### Provided entries

★ ★ ★ ★ ★

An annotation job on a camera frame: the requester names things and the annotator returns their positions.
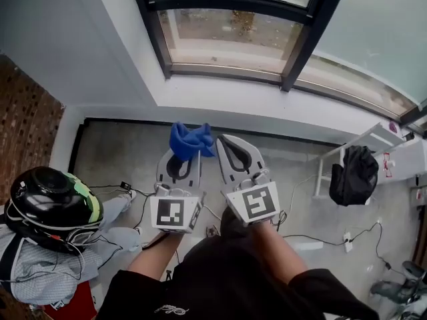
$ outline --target red object
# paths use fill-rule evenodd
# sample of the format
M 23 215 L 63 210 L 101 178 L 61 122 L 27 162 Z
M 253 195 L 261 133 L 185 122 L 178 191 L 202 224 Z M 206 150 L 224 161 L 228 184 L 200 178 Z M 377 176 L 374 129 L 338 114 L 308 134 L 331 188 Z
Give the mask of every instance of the red object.
M 390 153 L 384 153 L 384 170 L 386 172 L 386 178 L 393 177 L 392 170 L 388 168 L 387 162 L 390 160 Z
M 58 310 L 45 306 L 45 313 L 53 320 L 91 320 L 97 315 L 93 306 L 89 282 L 80 283 L 70 303 Z

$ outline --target cable
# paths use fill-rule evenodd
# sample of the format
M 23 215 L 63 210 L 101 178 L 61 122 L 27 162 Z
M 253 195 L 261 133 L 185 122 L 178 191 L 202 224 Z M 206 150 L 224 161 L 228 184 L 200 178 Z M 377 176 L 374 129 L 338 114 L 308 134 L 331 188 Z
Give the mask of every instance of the cable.
M 114 189 L 113 191 L 110 191 L 110 192 L 99 192 L 99 193 L 96 193 L 95 195 L 109 195 L 110 193 L 113 193 L 116 191 L 126 192 L 126 190 L 124 189 Z
M 102 268 L 110 259 L 112 259 L 113 258 L 113 256 L 114 256 L 114 254 L 115 253 L 117 253 L 118 251 L 120 251 L 121 250 L 120 248 L 118 248 L 118 249 L 116 249 L 115 251 L 113 251 L 113 253 L 111 254 L 111 256 L 110 257 L 108 257 L 108 259 L 104 262 L 104 263 L 102 263 L 100 266 L 99 266 L 99 268 L 98 269 L 100 269 L 100 268 Z
M 58 252 L 56 252 L 56 261 L 55 261 L 55 265 L 53 266 L 52 271 L 55 270 L 56 266 L 58 265 Z
M 292 202 L 294 201 L 294 193 L 295 193 L 296 188 L 298 186 L 300 186 L 302 183 L 305 183 L 306 181 L 309 181 L 312 177 L 317 177 L 317 176 L 318 176 L 317 174 L 310 175 L 306 180 L 303 180 L 303 181 L 301 181 L 300 183 L 298 183 L 298 184 L 296 184 L 294 186 L 294 189 L 292 190 L 291 203 L 290 203 L 290 206 L 289 206 L 288 216 L 290 216 L 291 212 L 292 212 Z
M 26 276 L 26 277 L 24 277 L 24 278 L 22 278 L 22 279 L 15 279 L 15 280 L 0 280 L 0 282 L 8 282 L 8 283 L 23 283 L 23 282 L 27 282 L 27 281 L 32 281 L 32 280 L 34 280 L 34 279 L 38 279 L 38 278 L 40 278 L 40 277 L 43 277 L 43 276 L 46 276 L 46 275 L 50 275 L 50 274 L 61 274 L 61 275 L 67 275 L 67 276 L 70 276 L 70 277 L 72 277 L 73 279 L 75 279 L 75 280 L 77 280 L 77 281 L 80 281 L 80 279 L 81 279 L 81 273 L 82 273 L 82 271 L 83 271 L 83 267 L 81 266 L 81 261 L 80 261 L 80 257 L 79 256 L 77 256 L 77 258 L 79 259 L 79 265 L 80 265 L 80 273 L 79 273 L 79 277 L 77 278 L 76 276 L 73 276 L 72 274 L 68 274 L 68 273 L 64 273 L 64 272 L 62 272 L 62 271 L 54 271 L 55 270 L 55 268 L 56 268 L 56 266 L 57 266 L 57 261 L 56 261 L 56 263 L 55 263 L 55 266 L 53 267 L 53 269 L 52 269 L 52 271 L 35 271 L 34 273 L 32 273 L 32 274 L 30 274 L 30 275 L 28 275 L 28 276 Z M 36 277 L 33 277 L 34 275 L 36 275 L 36 274 L 40 274 L 40 273 L 44 273 L 44 274 L 42 274 L 42 275 L 40 275 L 40 276 L 36 276 Z
M 280 225 L 285 223 L 285 220 L 288 218 L 288 215 L 284 210 L 281 210 L 279 213 L 279 220 L 277 223 L 274 223 L 272 219 L 270 219 L 270 224 L 274 225 L 276 227 L 277 232 L 279 232 Z
M 155 245 L 157 245 L 160 242 L 164 241 L 169 235 L 170 235 L 170 233 L 165 232 L 161 237 L 157 238 L 154 242 L 146 245 L 145 247 L 142 247 L 141 250 L 147 250 L 149 248 L 154 247 Z
M 85 258 L 83 257 L 83 254 L 81 253 L 81 251 L 74 245 L 74 244 L 71 244 L 70 242 L 66 242 L 66 244 L 68 244 L 68 245 L 70 245 L 70 246 L 72 246 L 74 249 L 76 249 L 78 252 L 79 252 L 79 254 L 80 254 L 80 256 L 81 256 L 81 259 L 83 260 L 83 268 L 81 267 L 81 265 L 80 265 L 80 276 L 79 276 L 79 279 L 81 279 L 81 273 L 85 270 L 85 268 L 86 268 L 86 261 L 85 261 Z
M 89 186 L 90 189 L 102 189 L 103 187 L 121 187 L 120 185 Z
M 145 192 L 145 191 L 142 191 L 142 190 L 140 190 L 140 189 L 133 189 L 133 190 L 135 190 L 135 191 L 137 191 L 137 192 L 141 193 L 142 195 L 145 195 L 146 197 L 147 197 L 147 196 L 149 196 L 149 195 L 153 195 L 153 194 L 155 194 L 155 192 Z
M 211 209 L 210 209 L 210 207 L 208 207 L 207 205 L 204 205 L 203 204 L 203 207 L 205 207 L 206 209 L 208 209 L 209 210 L 209 212 L 216 218 L 216 219 L 219 219 L 220 221 L 221 221 L 221 217 L 219 217 L 218 215 L 216 215 L 215 214 L 215 212 L 213 212 Z
M 329 245 L 334 245 L 334 246 L 340 246 L 340 245 L 344 245 L 344 244 L 346 244 L 347 242 L 349 242 L 349 243 L 352 243 L 356 238 L 358 238 L 361 234 L 363 234 L 363 233 L 365 233 L 365 232 L 371 232 L 372 230 L 373 230 L 373 228 L 375 228 L 375 225 L 379 225 L 380 226 L 380 236 L 379 236 L 379 238 L 378 238 L 378 242 L 377 242 L 377 244 L 376 244 L 376 246 L 375 246 L 375 254 L 376 254 L 376 256 L 377 256 L 377 258 L 379 258 L 384 264 L 385 264 L 385 266 L 386 266 L 386 268 L 387 268 L 387 270 L 391 270 L 391 271 L 394 271 L 395 273 L 397 273 L 397 274 L 401 274 L 401 275 L 403 275 L 405 278 L 406 278 L 406 276 L 405 276 L 405 274 L 403 274 L 403 273 L 401 273 L 400 271 L 397 271 L 397 270 L 395 270 L 395 269 L 393 269 L 392 268 L 392 265 L 391 264 L 389 264 L 389 262 L 387 262 L 383 257 L 381 257 L 380 256 L 380 254 L 378 253 L 378 246 L 380 245 L 380 242 L 381 242 L 381 237 L 382 237 L 382 231 L 383 231 L 383 227 L 382 227 L 382 225 L 381 225 L 381 223 L 379 223 L 379 222 L 376 222 L 375 224 L 373 224 L 373 226 L 371 226 L 371 228 L 369 228 L 369 229 L 365 229 L 365 230 L 363 230 L 363 231 L 361 231 L 360 233 L 358 233 L 356 236 L 354 236 L 354 238 L 353 239 L 351 239 L 351 240 L 345 240 L 344 242 L 342 242 L 342 243 L 331 243 L 331 242 L 327 242 L 327 241 L 323 241 L 322 239 L 318 239 L 318 238 L 315 238 L 315 237 L 311 237 L 311 236 L 307 236 L 307 235 L 286 235 L 286 236 L 282 236 L 283 238 L 286 238 L 286 237 L 306 237 L 306 238 L 310 238 L 310 239 L 314 239 L 315 241 L 320 241 L 320 242 L 323 242 L 323 243 L 325 243 L 325 244 L 329 244 Z
M 323 242 L 325 244 L 335 245 L 337 247 L 340 246 L 340 245 L 343 245 L 343 244 L 347 243 L 347 241 L 342 242 L 342 243 L 331 243 L 331 242 L 328 242 L 328 241 L 324 241 L 323 239 L 318 239 L 318 238 L 307 236 L 307 235 L 286 235 L 286 236 L 282 236 L 282 237 L 283 238 L 286 238 L 286 237 L 306 237 L 306 238 L 314 239 L 315 241 Z
M 155 194 L 155 193 L 153 192 L 153 193 L 150 193 L 150 194 L 148 194 L 148 195 L 146 195 L 146 196 L 145 196 L 145 201 L 144 201 L 144 204 L 142 205 L 142 214 L 141 214 L 141 218 L 139 219 L 139 222 L 138 222 L 138 223 L 136 223 L 136 225 L 133 227 L 134 229 L 135 229 L 139 224 L 141 224 L 141 222 L 142 222 L 142 218 L 144 217 L 145 204 L 147 203 L 148 198 L 149 198 L 150 196 L 154 195 L 154 194 Z

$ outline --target person
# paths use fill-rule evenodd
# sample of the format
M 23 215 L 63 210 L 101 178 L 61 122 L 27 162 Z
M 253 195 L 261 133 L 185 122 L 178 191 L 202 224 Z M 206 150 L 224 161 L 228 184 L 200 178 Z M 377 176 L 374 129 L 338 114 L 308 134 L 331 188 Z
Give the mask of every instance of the person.
M 183 235 L 142 251 L 113 278 L 97 320 L 379 319 L 327 269 L 308 269 L 269 221 L 244 228 L 227 207 L 220 233 L 193 247 L 171 281 L 159 280 Z

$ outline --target concrete floor
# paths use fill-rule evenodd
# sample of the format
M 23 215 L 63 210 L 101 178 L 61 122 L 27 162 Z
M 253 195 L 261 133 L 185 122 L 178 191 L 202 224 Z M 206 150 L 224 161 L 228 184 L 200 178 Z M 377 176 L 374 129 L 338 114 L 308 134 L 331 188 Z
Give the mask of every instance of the concrete floor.
M 121 181 L 135 188 L 153 191 L 157 162 L 168 149 L 168 126 L 133 123 L 91 122 L 85 129 L 80 143 L 75 174 L 88 185 L 117 185 Z M 329 151 L 330 147 L 272 139 L 253 135 L 237 135 L 257 146 L 278 185 L 281 208 L 290 209 L 294 186 L 317 173 L 316 157 Z M 207 191 L 205 204 L 218 215 L 226 204 L 220 193 L 222 178 L 216 158 L 202 159 L 201 188 Z M 292 212 L 281 226 L 283 235 L 304 234 L 333 243 L 341 243 L 349 231 L 354 237 L 369 229 L 377 220 L 384 228 L 378 246 L 380 256 L 400 270 L 401 262 L 410 259 L 418 232 L 418 214 L 409 208 L 409 194 L 405 182 L 377 186 L 369 205 L 350 207 L 337 206 L 332 200 L 317 201 L 311 198 L 315 178 L 296 188 Z M 96 192 L 112 188 L 96 189 Z M 100 195 L 104 201 L 113 197 Z M 144 198 L 137 197 L 129 211 L 119 216 L 116 226 L 133 227 L 141 217 Z M 205 236 L 205 227 L 219 221 L 207 209 L 203 209 L 194 232 L 186 235 L 178 249 L 182 260 L 188 250 Z M 157 233 L 150 225 L 150 211 L 146 207 L 141 223 L 143 239 L 149 241 Z M 378 279 L 399 281 L 402 277 L 387 271 L 376 256 L 376 244 L 380 235 L 379 226 L 364 233 L 353 242 L 353 250 L 346 253 L 344 246 L 325 244 L 321 249 L 306 250 L 300 243 L 313 243 L 311 239 L 291 237 L 289 242 L 306 260 L 310 268 L 329 269 L 355 296 L 379 310 L 382 317 L 390 305 L 377 297 L 369 296 L 369 288 Z M 94 283 L 102 283 L 104 294 L 118 269 L 125 269 L 137 253 L 118 253 L 99 271 Z M 169 264 L 177 264 L 174 257 Z

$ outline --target brick wall
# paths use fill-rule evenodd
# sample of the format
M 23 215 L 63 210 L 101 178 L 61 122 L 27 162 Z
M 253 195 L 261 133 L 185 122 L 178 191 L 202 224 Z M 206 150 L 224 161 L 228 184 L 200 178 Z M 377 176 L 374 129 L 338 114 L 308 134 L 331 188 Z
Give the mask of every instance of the brick wall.
M 0 55 L 0 205 L 18 174 L 49 164 L 62 113 L 59 101 Z

★ ★ ★ ★ ★

### Work to complete
If a line of the listing above contains "outline", pick it out and copy it.

### Response to the task
$ outline --target red object
$ outline --target cable
$ outline --target person
$ outline --target concrete floor
$ outline --target brick wall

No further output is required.